Iraq officials: Bombs kill 80 people in Baghdad

Car bomb and IED blasts in Iraqi capital kill over 80 people in areas packed with families after fast-breaking time.

More than 80 people, including many children, were killed and hundreds wounded in bombings on two crowded commercial areas in Iraq’s capital, Baghdad, hospital and police sources have said.

The powerful explosions early on Sunday came near the end of the Islamic holy month of Ramadan, when the streets were filled with young people and families out after sunset.

The vast majority of the casualties came in the first blast, as a truck packed with explosives blew up in the Karada district in central Baghdad, a predominantly Shia neigbourhood.

Sources told Al Jazeera at least 79 people were killed and 132 wounded in the explosion which targeted a busy shopping area.

The Islamic State of Iraq and the Levant (ISIL, also known as ISIS) group claimed responsibility for the attack in the Karada district in an online statement, according to the SITE Intelligence Group, a US-based monitoring service.

Many of the victims were children, officials said, and there were fears the death toll could rise as more bodies could be lying under the rubble of devastated buildings.

In a separate blast, an improvised explosive device went off in a popular market in the mainly Shia neighbourhood of al-Shaab. Reports said at least at least five people were killed in that attack, and 16 were wounded.

There was no immediate claim of responsibility for the second bombing.

The overall death toll from the two explosions was initially reported much lower, at 23, and there were conflicting reports about the exact number of people killed.

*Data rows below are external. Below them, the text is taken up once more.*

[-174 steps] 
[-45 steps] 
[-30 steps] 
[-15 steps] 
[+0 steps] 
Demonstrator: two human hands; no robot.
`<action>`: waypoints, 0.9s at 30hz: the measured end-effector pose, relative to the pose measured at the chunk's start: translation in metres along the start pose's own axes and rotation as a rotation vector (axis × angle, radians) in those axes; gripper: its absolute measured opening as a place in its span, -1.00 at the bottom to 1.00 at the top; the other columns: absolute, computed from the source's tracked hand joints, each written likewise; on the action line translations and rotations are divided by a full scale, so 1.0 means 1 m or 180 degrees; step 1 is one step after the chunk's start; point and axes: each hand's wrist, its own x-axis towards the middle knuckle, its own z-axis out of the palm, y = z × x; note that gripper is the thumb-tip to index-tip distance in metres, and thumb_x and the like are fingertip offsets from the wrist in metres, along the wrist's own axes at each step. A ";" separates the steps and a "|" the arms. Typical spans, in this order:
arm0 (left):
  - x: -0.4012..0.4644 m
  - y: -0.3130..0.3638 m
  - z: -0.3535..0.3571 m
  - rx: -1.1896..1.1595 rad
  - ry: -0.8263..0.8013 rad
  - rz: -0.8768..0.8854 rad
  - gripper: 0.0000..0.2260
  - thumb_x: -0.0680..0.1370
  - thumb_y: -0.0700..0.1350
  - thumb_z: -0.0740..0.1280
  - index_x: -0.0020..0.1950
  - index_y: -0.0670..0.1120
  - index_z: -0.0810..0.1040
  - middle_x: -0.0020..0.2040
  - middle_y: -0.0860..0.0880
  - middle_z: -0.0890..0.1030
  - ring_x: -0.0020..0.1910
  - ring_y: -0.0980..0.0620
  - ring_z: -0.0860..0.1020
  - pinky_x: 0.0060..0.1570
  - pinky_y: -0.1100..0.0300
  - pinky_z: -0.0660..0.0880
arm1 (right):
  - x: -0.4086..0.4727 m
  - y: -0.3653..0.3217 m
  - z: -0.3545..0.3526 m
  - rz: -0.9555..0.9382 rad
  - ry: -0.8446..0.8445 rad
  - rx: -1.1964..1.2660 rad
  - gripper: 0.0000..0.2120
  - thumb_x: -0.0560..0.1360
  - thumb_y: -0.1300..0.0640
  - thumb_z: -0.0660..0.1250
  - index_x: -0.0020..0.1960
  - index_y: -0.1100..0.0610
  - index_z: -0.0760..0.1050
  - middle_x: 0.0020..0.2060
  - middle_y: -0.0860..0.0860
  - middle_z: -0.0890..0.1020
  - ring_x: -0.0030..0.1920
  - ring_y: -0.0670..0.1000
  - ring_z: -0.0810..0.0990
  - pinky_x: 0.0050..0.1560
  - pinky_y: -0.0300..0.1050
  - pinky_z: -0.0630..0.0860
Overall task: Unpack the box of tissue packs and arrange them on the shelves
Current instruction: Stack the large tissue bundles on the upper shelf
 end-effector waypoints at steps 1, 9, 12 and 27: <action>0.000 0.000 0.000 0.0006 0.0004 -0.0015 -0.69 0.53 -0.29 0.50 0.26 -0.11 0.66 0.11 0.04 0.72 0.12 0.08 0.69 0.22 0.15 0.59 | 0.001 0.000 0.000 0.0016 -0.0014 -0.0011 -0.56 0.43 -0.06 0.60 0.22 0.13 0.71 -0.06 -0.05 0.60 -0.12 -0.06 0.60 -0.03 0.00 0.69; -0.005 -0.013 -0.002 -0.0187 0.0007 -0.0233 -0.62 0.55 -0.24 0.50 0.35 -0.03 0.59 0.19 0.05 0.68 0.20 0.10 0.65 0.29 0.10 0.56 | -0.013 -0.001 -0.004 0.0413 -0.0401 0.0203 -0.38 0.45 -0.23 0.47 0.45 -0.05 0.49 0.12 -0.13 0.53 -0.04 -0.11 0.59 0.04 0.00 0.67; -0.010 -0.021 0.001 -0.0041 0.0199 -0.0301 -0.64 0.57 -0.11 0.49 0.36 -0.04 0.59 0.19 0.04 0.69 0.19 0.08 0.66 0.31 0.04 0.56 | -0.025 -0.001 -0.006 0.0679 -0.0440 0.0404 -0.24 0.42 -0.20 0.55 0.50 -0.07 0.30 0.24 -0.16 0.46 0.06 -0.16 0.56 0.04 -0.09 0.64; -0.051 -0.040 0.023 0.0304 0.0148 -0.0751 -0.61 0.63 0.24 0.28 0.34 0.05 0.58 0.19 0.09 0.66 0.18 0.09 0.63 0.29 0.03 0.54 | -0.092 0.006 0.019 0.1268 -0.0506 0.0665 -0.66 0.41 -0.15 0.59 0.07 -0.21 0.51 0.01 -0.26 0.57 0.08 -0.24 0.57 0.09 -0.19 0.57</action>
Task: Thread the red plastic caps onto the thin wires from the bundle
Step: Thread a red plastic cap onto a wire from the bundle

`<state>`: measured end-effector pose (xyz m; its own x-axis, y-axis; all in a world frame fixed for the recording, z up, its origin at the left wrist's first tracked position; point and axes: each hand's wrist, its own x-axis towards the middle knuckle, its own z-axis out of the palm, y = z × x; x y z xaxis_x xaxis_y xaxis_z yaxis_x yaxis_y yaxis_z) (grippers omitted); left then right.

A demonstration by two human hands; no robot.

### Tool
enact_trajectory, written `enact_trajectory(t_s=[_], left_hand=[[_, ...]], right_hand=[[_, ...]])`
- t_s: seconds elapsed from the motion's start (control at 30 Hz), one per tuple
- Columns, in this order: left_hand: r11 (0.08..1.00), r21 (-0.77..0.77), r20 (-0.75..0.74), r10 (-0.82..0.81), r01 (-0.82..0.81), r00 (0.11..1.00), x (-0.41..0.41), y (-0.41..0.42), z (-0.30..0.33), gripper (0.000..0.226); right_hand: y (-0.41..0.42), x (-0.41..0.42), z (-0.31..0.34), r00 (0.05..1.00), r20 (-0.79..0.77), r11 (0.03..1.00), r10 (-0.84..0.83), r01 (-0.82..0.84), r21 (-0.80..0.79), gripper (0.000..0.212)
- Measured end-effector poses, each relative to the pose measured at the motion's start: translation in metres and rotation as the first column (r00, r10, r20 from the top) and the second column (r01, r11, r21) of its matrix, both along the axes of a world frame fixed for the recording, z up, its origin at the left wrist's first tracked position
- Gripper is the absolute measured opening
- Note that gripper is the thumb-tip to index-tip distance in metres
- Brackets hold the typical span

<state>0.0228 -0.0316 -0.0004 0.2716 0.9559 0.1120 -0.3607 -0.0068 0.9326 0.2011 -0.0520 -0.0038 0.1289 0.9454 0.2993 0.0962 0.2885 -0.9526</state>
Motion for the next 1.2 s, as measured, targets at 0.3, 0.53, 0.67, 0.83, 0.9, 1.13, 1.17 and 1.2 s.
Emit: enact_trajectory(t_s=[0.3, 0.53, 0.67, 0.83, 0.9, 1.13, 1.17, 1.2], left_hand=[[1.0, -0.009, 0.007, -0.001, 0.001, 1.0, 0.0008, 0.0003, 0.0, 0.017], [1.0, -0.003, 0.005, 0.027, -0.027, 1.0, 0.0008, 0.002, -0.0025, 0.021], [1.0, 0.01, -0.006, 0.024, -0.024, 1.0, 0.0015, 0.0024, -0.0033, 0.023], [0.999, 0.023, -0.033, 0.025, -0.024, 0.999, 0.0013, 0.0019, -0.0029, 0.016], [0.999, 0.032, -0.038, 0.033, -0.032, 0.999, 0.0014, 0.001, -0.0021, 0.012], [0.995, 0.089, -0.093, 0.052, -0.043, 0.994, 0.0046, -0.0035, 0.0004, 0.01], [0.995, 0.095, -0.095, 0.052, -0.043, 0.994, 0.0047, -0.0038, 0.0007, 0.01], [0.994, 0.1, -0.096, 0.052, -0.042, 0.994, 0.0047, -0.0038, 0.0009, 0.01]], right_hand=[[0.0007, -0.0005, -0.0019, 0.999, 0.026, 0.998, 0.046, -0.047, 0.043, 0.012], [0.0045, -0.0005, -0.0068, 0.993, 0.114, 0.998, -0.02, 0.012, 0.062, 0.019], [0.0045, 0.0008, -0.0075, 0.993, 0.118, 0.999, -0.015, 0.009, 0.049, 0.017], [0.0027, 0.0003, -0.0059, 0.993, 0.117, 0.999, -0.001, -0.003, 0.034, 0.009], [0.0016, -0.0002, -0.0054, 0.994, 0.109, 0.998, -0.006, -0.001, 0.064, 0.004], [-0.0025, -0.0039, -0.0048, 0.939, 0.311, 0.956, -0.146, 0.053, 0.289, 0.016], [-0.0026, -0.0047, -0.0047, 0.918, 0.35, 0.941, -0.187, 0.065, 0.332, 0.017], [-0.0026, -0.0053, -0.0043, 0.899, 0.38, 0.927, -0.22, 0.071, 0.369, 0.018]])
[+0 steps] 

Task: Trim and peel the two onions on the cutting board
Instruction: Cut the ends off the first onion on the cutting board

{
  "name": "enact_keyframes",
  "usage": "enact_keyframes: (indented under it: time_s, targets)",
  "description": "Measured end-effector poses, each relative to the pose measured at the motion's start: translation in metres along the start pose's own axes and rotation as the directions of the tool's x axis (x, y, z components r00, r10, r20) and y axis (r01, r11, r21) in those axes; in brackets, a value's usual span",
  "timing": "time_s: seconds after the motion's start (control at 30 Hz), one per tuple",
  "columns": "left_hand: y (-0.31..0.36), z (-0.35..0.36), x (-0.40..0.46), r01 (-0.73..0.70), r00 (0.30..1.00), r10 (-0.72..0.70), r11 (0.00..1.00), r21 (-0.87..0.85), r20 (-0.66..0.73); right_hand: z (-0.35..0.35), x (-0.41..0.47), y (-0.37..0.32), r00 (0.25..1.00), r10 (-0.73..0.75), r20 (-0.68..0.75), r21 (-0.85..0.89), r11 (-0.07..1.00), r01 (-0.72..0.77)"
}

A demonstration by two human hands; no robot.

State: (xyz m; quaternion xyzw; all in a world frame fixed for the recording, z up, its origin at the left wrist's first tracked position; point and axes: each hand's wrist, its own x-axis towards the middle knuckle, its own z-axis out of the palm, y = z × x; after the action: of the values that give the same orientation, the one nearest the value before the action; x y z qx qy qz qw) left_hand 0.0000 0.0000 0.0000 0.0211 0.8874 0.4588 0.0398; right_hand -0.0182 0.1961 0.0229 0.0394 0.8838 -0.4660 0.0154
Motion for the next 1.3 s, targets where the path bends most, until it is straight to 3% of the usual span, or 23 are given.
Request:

The bombings were the deadliest in the country since Iraqi forces late last month dislodged ISIL fighters from Fallujah, the armed group’s stronghold just west of the capital that had served as a launch pad for such attacks.

Despite a string of territorial gains by Iraq’s ground forces against ISIL, the group has repeatedly shown it remains capable of launching attacks in Iraqi territory far from the frontlines.

ISIL still controls Iraq’s second largest city of Mosul.

Iraqi politician Mowaffak Baqer al-Rubaie said ISIL was “resorting to classic, traditional, terrorist acts” in response to losing territory in Iraq.

“They are so desperate to boost the morale of their fighters, many of whom are leaving the group daily. I think attacks like this will increase,” he told Al Jazeera.

Rubaie added, however, that ISIL would eventually fail in its mission of deepening sectarian tensions between Shia and Sunni communities.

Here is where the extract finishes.